Październik przybywa do krainy mgieł.
Mówią, że październik w Da Lat to „słodki, niezapomniany młodzieńczy romans” – i każdy, kto go raz przeżył, nigdy go nie zapomni.
Wschód słońca w morzu mgły i marzenie o pogoni za chmurami.
Położony na wysokości ponad 1500 m n.p.m., w te październikowe dni, Da Lat wita podróżnych eterycznymi porankami, kiedy mgła wisi wszędzie, a chmury leniwie suną po zboczach wzgórz. Obserwowanie wschodu słońca nad morzem chmur stało się nie do przegapienia. Promienie słońca przebijają się przez gęstą mgłę, odbijając się od dachów, dolin i lasów sosnowych – tworząc magiczną scenerię.

Da Lat wita podróżnych mglistymi porankami, a krajobraz spowija mgła.

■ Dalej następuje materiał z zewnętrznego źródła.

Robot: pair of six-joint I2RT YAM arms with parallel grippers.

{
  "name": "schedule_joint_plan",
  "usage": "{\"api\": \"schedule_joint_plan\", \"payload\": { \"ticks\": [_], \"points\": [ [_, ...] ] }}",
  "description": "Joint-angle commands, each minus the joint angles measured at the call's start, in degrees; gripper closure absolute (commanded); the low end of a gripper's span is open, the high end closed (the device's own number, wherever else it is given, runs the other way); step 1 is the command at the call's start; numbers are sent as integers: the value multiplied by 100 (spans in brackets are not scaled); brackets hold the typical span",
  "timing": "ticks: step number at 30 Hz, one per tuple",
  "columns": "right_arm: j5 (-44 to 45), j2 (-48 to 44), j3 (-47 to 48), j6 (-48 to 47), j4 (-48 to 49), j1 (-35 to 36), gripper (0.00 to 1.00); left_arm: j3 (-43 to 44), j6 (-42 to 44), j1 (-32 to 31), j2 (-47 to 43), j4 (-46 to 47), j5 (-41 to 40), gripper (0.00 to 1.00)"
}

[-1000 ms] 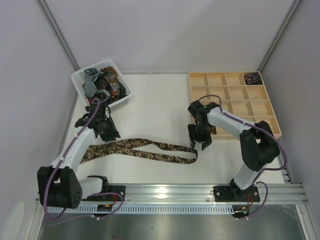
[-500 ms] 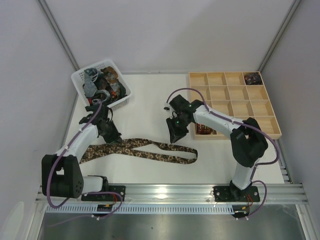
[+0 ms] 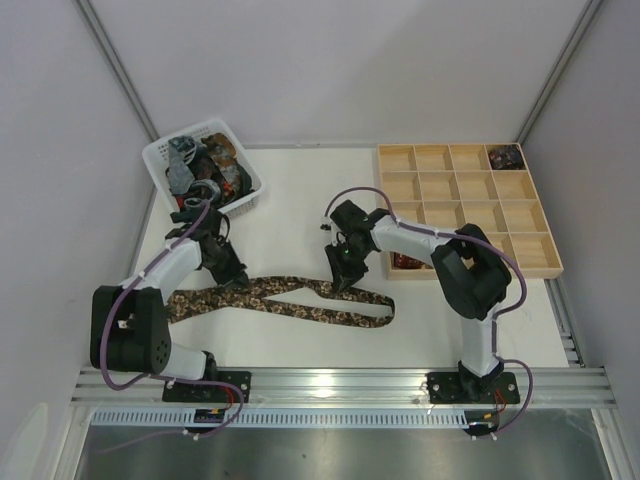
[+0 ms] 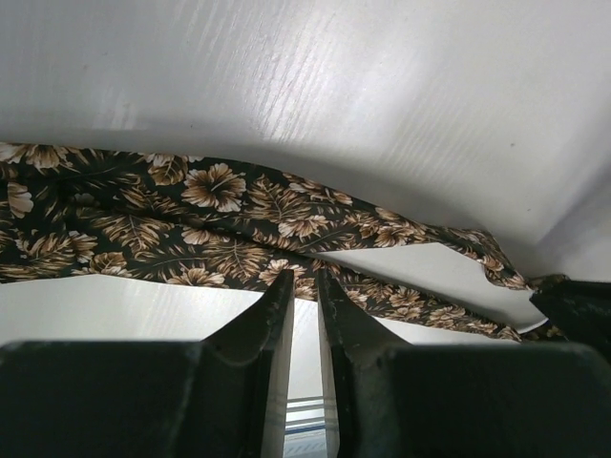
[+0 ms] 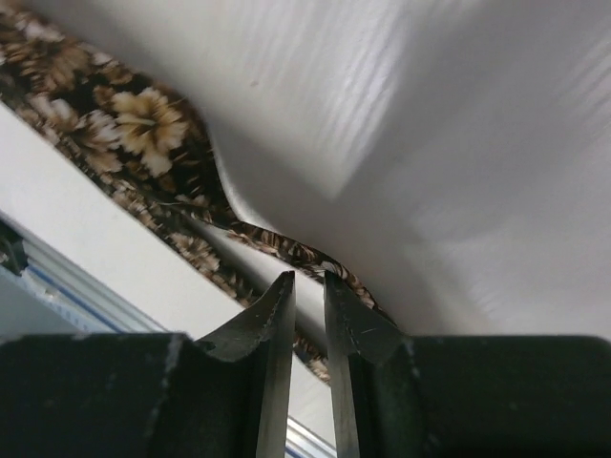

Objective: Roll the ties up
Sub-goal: Flatten the tie

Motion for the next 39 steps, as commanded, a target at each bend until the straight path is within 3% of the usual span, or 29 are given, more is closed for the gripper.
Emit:
{"api": "schedule_joint_plan", "payload": {
  "ticks": [1, 12, 21, 24, 27, 33, 35, 36, 39],
  "points": [
    [253, 192, 308, -75, 277, -174, 76, 207, 2, 43, -59, 6, 71, 78],
    [314, 851, 792, -268, 31, -676, 75, 251, 152, 201, 283, -170, -280, 73],
    [439, 448, -375, -31, -30, -588, 75, 260, 222, 903, 416, -188, -456, 72],
    [534, 61, -587, 65, -118, -448, 75, 224, 56, 1088, 345, -433, -929, 71],
    [648, -237, -483, 136, -232, -333, 71, 163, -243, 1194, 205, -776, -1701, 72],
    [815, -685, 115, 277, -838, -316, 58, -92, -472, 1765, -112, -829, -1757, 73],
    [912, -879, -25, 338, -979, -333, 50, -171, -481, 1853, -138, -786, -1792, 73],
    [1026, -993, -113, 338, -1032, -324, 40, -206, -490, 1941, -138, -751, -1827, 73],
    [1439, -1529, -692, 487, -1059, -351, 37, -408, -551, 2257, 19, -610, -1723, 74]
  ]
}}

Fotograf Quoc Bao powiedział: „W miarę jak zbliża się zima, Da Lat nabiera nieśmiałego, dumnego i tajemniczego piękna, niczym młoda dziewczyna wkraczająca w dorosłość. Bycie tu wczesnym rankiem, cieszenie się chłodnym, świeżym powietrzem i obserwowanie wschodu słońca z puszystego morza chmur to rzadki dar losu dla każdego podróżnika, a zwłaszcza dla entuzjasty fotografii takiego jak ja”.
Morze chmur łagodnie unosi się wczesnym rankiem.
Aby uchwycić te cenne obrazy, pan Bao często nie spał całą noc, czekając, aż deszcz przestanie padać, mgła opadnie, a chmury się zgromadzą. Niektóre zdjęcia wymagały od niego lat oczekiwania, znoszenia niezliczonych trudności i wykazywania się ogromną cierpliwością. Ale to właśnie ta podróż zrodziła w nim żarliwą miłość do Da Lat – krainy, którą należy pielęgnować i wspominać.
Fotograf Quoc Bao z pasją uwiecznia mgłę w Da Lat.
Pora kwiatów i kolorów wyżyn.
Oprócz mgły i białych chmur, październik w Da Lat to także pora roku pełna bujnych kwiatów.
Złote kwiaty polne pokrywają zbocza wzgórz, ciągnąc się wzdłuż czerwonej, gruntowej drogi, mieszając się z górskim słońcem, tworząc żywy i intensywny spektakl. U stóp Przełęczy Prenn kwitną wieczniezielone stokrotki, będące świadectwem trwałej i wiernej miłości.
Złote kwiaty polne pokrywają zbocza wzgórz, mieszając się z promieniami górskiego słońca, tworząc żywy i intensywny spektakl.
Gdzieś na wietrze kołyszą się kępy nieskazitelnie białych kwiatów kosmosu, pozwalając białym motylom swobodnie fruwać, tworząc atmosferę spokoju .
Październik w Da Lat to także pora roku, w której pojawiają się bujne kwiaty.
Bujne zielone plantacje herbaty w Cau Dat wyglądają równie urzekająco w mgle, przyczyniając się do niepowtarzalnego krajobrazu Da Lat.
Da Lat – przystań dla duszy.
Da Lat to nie tylko zwiedzanie, ale także relaks. Niektórzy przyjeżdżają do tego miasta tylko po to, by „się przespać”, otulić się ciepłymi kocami i wsłuchać w mgiełkę powietrza na zewnątrz. Inni wolą usiąść w małej kawiarni, popijając kawę i pozwalając, by jesienny deszcz zmoczył im ramiona, i odnaleźć spokój ducha.
Da Lat – przystań dla duszy.
Da Lat jest melancholijne, ale nie samotne. To właśnie ta melancholijna melancholia tworzy jego wyjątkowe piękno – to miejsce, gdzie pary mogą odnaleźć romans, bliscy przyjaciele mogą tworzyć trwałe wspomnienia, a podróżujący samotnie mogą znaleźć chwilę spokojnej refleksji i wsłuchać się w siebie.
Ci, którzy podróżują samotnie, mają chwilę ciszy i refleksji, aby wsłuchać się w siebie.
Każdej jesieni Da Lat kusi podróżnych słodkimi obietnicami. Ci, którzy go odwiedzili, poczują, jak ich serca zwalniają, a dusze czują się lekkie pośród chłodnego i łagodnego naturalnego krajobrazu.

Każdej jesieni Da Lat wabi podróżników swoimi słodkimi obietnicami.